The short answer is – more people than you would imagine. More precisely, these sticklers for spelling, grammar and punctuation are usually the publishers, editors, NGO and government heads that you are hoping to impress with your writing.
Proofreading is about spelling, punctuation and grammar – all those old-fashioned values that in the age of Facebook people seem to ignore.
Social media has allowed millions of those who were once mute to voice their opinions on the world stage. But it has also highlighted the difference between professional writers and those who simply want to get what’s in their heads onto the page as quickly as possible.
The posts made on the most popular medium, Facebook, show that many people paid little attention in English class. Poor expression and punctuation are fine if you’re arguing why Lady Gaga’s the best pop singer ever. Not so good if you’re writing an article for the Sydney Morning Herald or about to submit your thesis.
The perils of punctuation
One of the hardest elements to master is punctuation. Many writers have driven themselves crazy adding and removing a single comma from a sentence just to get the balance right. It’s common for people confuse colons with semi-colons, believing one is simply a less-severe version of the other.
There are times when punctuation makes a huge difference to meaning – “it’s time to eat, children!” But there will be times when you’re not sure whether to use one or not. When that happens, try reading the sentence out loud. Did you feel the need to pause for breath where you think the comma should be? If so, include one.
Then there are hyphens, en-dashes and em-dashes – each has its own place, as do ellipses, square brackets and parentheses, and single and double quotes. You could subscribe to the Oxford Style Manual online or just buy the book for extra guidance.
Proofreading outside the box
“All writing is rewriting” is a comment attributed to a number of writers, and it’s true. A writer produces many drafts of a work trying to work out content and structure. But as you do you become over-familiar with the text. You start to gloss over an area of poor expression because you’ve read it so many times it’s starting to make sense!

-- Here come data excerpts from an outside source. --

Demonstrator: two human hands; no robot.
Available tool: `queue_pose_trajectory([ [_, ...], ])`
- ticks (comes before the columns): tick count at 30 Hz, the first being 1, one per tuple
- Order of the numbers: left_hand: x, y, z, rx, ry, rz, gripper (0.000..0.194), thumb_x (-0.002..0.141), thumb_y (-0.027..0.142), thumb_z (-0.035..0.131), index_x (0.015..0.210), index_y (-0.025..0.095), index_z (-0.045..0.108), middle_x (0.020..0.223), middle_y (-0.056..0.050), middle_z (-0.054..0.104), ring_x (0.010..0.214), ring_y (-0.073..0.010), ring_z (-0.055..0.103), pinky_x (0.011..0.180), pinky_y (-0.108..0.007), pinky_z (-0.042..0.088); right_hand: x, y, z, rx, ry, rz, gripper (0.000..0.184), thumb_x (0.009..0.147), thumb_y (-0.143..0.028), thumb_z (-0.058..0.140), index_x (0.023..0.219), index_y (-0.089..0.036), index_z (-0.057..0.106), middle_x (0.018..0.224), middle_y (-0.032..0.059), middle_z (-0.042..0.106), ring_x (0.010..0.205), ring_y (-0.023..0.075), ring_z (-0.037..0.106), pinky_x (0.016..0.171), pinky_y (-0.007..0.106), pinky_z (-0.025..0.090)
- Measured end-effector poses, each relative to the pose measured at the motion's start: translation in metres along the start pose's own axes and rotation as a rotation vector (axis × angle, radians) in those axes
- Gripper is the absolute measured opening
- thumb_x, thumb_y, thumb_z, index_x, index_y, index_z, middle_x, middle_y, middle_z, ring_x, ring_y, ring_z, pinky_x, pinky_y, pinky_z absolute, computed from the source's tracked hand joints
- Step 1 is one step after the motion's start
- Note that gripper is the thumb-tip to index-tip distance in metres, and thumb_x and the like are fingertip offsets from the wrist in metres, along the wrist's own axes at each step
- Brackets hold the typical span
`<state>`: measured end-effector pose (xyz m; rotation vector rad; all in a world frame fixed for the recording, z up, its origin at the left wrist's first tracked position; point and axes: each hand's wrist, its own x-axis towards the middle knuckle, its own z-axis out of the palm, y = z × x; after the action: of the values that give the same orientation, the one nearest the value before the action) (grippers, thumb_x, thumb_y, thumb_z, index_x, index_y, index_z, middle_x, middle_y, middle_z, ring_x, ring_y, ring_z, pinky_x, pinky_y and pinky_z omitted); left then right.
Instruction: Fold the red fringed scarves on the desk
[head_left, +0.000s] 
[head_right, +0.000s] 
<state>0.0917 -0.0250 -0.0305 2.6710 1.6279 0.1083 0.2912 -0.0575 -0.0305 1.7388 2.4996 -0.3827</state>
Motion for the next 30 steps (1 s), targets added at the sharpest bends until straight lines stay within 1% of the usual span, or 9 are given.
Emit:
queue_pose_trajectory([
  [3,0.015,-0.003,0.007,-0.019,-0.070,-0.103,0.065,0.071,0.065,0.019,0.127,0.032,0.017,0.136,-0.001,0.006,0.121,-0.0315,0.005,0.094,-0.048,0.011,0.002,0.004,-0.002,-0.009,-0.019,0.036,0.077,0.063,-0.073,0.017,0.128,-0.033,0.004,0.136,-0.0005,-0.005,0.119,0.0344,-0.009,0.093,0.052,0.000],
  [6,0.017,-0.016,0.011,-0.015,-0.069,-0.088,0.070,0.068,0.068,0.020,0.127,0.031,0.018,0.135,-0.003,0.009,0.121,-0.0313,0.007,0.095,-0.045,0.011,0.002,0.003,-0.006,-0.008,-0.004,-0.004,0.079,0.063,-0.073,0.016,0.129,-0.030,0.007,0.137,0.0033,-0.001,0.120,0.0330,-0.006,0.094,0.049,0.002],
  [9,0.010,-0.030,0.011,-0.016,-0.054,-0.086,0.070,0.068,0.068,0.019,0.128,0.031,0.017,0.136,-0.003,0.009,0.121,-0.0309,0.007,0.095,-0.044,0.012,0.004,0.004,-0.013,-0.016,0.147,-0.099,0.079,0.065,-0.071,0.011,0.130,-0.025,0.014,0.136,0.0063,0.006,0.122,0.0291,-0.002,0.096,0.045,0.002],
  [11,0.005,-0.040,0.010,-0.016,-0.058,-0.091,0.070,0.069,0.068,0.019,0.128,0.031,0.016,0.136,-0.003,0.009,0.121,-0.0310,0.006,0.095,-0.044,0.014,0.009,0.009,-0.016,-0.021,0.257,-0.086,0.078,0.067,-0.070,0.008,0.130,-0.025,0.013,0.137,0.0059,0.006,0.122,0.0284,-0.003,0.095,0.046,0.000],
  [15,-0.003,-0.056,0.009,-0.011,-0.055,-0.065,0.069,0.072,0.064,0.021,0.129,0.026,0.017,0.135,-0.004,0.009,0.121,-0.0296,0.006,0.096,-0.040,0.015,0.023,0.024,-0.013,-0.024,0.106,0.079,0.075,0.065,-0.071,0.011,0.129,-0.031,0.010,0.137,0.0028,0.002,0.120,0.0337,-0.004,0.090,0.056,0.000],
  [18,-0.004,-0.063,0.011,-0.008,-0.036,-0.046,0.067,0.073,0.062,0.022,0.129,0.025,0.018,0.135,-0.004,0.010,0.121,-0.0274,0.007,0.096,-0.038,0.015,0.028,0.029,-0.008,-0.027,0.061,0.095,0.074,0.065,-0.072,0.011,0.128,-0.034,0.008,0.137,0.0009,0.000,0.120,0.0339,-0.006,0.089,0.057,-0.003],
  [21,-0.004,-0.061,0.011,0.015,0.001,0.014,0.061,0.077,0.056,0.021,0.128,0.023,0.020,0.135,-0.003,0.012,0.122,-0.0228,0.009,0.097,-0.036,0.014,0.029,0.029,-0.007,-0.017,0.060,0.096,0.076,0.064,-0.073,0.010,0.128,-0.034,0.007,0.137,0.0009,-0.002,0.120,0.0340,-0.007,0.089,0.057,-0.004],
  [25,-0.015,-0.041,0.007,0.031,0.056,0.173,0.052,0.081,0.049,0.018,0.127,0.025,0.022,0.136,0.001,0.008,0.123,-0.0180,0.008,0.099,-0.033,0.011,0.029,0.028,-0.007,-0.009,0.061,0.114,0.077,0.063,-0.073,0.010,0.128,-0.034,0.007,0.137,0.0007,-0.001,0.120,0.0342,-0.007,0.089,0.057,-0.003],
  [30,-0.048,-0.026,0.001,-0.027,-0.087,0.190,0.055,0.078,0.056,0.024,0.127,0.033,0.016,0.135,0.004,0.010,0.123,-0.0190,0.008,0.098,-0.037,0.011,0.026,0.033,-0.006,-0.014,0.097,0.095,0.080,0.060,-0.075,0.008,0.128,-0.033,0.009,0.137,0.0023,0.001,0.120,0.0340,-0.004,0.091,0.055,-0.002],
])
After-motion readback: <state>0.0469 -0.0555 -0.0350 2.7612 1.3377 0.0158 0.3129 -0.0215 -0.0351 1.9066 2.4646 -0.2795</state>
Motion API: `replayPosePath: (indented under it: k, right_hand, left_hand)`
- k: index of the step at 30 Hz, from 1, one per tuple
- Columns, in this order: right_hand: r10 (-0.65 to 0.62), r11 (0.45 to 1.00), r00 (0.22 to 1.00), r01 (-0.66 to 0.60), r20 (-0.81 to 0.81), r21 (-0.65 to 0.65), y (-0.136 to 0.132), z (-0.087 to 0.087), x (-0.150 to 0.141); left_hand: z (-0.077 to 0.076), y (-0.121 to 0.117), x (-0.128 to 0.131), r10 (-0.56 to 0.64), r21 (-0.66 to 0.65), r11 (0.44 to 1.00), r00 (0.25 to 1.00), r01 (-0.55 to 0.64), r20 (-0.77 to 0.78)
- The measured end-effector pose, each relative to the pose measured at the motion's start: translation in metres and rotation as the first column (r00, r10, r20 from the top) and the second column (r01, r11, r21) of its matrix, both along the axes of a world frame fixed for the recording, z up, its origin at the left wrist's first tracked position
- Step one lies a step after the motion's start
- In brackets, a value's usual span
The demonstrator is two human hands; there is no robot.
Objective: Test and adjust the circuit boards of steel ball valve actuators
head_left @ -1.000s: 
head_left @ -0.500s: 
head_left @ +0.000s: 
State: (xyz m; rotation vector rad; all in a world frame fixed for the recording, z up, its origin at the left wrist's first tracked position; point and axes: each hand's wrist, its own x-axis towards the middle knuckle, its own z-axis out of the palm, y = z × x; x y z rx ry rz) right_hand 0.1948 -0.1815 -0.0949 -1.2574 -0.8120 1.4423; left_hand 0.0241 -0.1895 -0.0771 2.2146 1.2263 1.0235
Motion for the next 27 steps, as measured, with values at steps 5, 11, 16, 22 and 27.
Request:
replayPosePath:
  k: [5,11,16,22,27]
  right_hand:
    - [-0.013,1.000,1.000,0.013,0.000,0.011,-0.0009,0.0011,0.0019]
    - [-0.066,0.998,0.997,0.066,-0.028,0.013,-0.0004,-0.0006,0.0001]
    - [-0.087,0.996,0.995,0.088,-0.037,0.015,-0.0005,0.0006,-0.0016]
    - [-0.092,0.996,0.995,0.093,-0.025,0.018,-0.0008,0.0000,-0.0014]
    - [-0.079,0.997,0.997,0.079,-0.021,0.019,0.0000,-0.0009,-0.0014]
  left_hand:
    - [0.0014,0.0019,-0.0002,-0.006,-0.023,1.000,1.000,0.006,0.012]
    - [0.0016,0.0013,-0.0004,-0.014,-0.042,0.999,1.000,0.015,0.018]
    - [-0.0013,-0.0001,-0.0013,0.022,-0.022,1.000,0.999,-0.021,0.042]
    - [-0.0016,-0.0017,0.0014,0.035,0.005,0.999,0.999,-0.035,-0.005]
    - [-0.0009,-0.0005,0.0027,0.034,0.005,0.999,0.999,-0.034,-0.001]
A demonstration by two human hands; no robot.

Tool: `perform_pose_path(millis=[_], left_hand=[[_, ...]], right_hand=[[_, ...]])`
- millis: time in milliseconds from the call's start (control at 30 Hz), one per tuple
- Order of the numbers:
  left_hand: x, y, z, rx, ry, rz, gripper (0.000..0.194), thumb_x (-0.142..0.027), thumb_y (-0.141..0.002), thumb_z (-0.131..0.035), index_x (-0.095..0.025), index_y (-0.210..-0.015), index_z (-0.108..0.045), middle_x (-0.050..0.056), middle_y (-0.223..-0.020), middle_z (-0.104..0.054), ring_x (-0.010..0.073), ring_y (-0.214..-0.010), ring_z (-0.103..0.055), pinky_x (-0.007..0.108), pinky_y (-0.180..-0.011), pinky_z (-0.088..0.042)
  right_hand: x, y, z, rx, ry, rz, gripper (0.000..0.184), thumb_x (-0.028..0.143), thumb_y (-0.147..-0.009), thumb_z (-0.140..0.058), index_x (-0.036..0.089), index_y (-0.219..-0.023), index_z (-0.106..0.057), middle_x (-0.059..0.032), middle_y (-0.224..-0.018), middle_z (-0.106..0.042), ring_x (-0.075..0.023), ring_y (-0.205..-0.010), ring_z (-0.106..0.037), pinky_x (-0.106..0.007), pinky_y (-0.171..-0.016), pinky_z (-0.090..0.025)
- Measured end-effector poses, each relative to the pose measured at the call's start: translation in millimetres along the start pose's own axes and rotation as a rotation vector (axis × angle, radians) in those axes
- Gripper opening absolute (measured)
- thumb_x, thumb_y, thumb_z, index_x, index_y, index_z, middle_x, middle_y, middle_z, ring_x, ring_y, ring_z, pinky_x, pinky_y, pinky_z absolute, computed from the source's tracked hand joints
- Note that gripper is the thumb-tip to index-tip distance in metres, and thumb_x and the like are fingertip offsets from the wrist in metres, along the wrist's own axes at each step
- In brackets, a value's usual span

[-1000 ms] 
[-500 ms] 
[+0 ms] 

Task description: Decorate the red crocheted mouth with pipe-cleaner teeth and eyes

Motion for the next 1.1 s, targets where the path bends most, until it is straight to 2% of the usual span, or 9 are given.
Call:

This is why you should proofread ‘cold’. After you finish writing, put the piece aside and proofread it a few hours later, when your mind has cleared itself of the subject. You will be amazed at what you discover with this cold reading approach.
Another tip is to take your work outside the box. So, if you write on a computer, do a print out and sit down with a pen to make corrections.
It helps to learn the symbols that proofreaders use to mark up copy. These clarify what you want changed. For example, three lines under a letter means capitalise, while a wavy underline indicates text should be bold.
Reading a piece out loud can also uncover those missing words that have eluded you on screen and paper.
Proofreading for polish
After proofreading, you should feel that your work is as polished as it can be and ready to face the world. If you still have niggling doubts about it, you probably have issues that run deeper than spelling and punctuation and you should attempt another draft.
One final word of advice – spellchecker is not infallible. If you type ‘fro’ instead of ‘for’ it’s going to leave that as is. Only a thorough check by a human being can guarantee an error-free outcome, and this is why a proofreader is the unsung hero behind every word we read.